It was at the practice round of the AJGA Wells Fargo golf tournament that Bishops Gate golf academy first noticed Courtney Zhangs Potential.
One of our most successful and most social players Karen Arimoto had asked if she could join us on our practice round, of course I agreed. My number one objective when traveling with Karen was to create an environment that she can be happy and have fun in, so having a friend join us would be great.
Myself, Karen and Tiger Lee (another polo ranked Bishops Gate Academy player), went about handling our business as we normally do in practice rounds. I would take photos of the tee shot, the preferred area for the approach shot and the green. These photos enable Bishops Gate players to play the course in their mind the night and morning before they tee off. I would also be responsible for locating the marks on the greens that reflect where the pins are going to be cut. Then I would place cup size discs on the floor so the players can simulate putts they may be faced with in competition, rather than just hole out with no purpose.
Tiger and Karen would diligently pick lines and distance targets for shots and also record where North is on the hole to allow them to get a better idea of the wind on competition day. As a team, we would talk about the ‘good miss’ and find run off areas from the tee and around the green.
One of the most impressive things about team Bishops Gate is the effort that we go to, in order to gain as much information as we can during a practice round. This defiantly stood out to Courtney and her Mom, who, by the 4th hole had both joined us in our quest to be as strategically prepared for competition as possible.
Immediately I was impressed with Courtney’s growth mind-set and desire to evolve as a golfer. She shifted from simply playing the course, to taking detailed notes and hitting various shots in and around the green. She also started to take photos as she embraced the theory that, playing the course in your mind before you play aids performance. This was after asking me a number of great questions and digesting the answers I provided.
I was so impressed that I invited Courtney to the Bishops Gate team meeting. This is where traditionally the players lock away the outcomes they desire and set process goals that will pave the road to performance. Courtney was very enthusiastic, and again displayed the ability to absorb new information very quickly. Based on her attitude alone, I contacted Zach Parker (the director of golf) and suggested we invite Courtney to the academy to help her develop further to her goal of playing college golf.
Coincidentally, a few days before she arrived at the academy, Courtney actually met Zach during a practice round and reenforced everything I had relayed to Zach earlier. Once again she enjoyed the environment and focus that team Bishops Gate creates when preparing to perform.
The first thing we exposed Courtney to on her arrival to the academy was not JC video and a complex swing analysis, it was actually education on how to achieve elite performance and how she fits into the elite performance model. To be an elite performer there are 4 areas we need to practice. Technical, mental, physical and performance practice. These are a must if you want to be great! So we analyzed where Courtney’s focus was. It became evident that a large percentage of Courtney’s practice time was spent in the technical quadrant, so as a team we decided to help her shift to a more performance focused mind-set. She spent the morning with Matthew Cooke who gave her games to play setting target scores. I then educated Courtney on how to use a more process focused mind-set when playing the games, which would allow her scores to be a by- product of controlling the controllable.

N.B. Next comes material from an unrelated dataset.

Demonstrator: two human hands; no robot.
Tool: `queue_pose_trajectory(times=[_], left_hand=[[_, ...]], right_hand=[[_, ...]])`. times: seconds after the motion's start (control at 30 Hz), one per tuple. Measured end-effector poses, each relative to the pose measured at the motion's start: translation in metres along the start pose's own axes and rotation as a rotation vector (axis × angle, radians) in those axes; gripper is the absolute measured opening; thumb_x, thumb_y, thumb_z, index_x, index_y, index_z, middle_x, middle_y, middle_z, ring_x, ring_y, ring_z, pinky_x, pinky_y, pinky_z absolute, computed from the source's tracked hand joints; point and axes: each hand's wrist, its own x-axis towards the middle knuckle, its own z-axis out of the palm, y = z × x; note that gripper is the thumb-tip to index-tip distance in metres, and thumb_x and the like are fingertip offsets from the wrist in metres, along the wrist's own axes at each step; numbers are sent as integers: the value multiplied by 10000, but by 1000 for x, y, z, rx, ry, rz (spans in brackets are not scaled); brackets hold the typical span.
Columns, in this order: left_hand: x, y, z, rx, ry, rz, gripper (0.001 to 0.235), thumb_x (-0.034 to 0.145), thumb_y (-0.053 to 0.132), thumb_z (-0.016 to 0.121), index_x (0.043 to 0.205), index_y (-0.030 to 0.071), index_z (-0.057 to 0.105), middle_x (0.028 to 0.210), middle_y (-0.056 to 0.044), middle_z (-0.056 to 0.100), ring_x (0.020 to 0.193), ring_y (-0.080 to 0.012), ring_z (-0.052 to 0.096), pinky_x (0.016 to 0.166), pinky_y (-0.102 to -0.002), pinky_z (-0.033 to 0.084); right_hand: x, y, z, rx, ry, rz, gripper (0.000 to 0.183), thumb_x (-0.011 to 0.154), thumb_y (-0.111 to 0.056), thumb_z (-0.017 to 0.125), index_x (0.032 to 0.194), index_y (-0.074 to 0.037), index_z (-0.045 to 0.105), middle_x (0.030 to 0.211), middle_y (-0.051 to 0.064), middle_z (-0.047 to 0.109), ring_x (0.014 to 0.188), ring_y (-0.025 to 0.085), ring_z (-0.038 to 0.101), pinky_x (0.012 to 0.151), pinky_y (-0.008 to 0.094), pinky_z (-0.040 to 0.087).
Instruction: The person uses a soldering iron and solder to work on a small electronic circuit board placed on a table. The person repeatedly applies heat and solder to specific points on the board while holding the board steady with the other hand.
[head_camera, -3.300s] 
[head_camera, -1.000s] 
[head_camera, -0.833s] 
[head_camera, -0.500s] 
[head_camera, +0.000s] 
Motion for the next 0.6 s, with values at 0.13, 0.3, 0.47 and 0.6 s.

Courtney also attended a golf specific fitness session which highlighted further her need to explore other elements of elite performance if she wants to evolve as a golfer.
The final part of Courtney’s brief, but action packed time at Bishops Gate was to evaluate her previous tournament and fill in a daily practice log. This was my favorite part of the day as I watched Courtney enable herself and transform into her own best coach. I admired her ability to learn and grow as she cross-referenced the gaps identified in the post tournament analysis. She then explained to me how she was now going to take a different mindset into future events.
Since her visit to Bishops Gate, Courtney has qualified for the public links, the US girls and won an AJGA event, where she posted a second round of -5 and was bogey free for 35 holes. Courtney and her Mom credit the academy as playing a major role in these achievements. Read Courtney’s Mom’s Testimonial.
I feel the major factor for Courtney’s success is her. Not once during this passage have I mentioned Courtney’s grip, club face at the top of her swing, or angle of attack. What I have mentioned, is her growth mind-set and ability to learn. She was willing to break her habits in her quest to become a college golfer. She was willing to try things in competition that she had never done before. She was willing to change and dared to be different. That’s why Courtney achieved what she achieved in such a small space of time.
At Bishops Gate this is the type of player we desire to not only work with, but create. If you truly want to change your game, perhaps performance based practice, or a more strategic focused mental shift, is the key to unlocking your potential.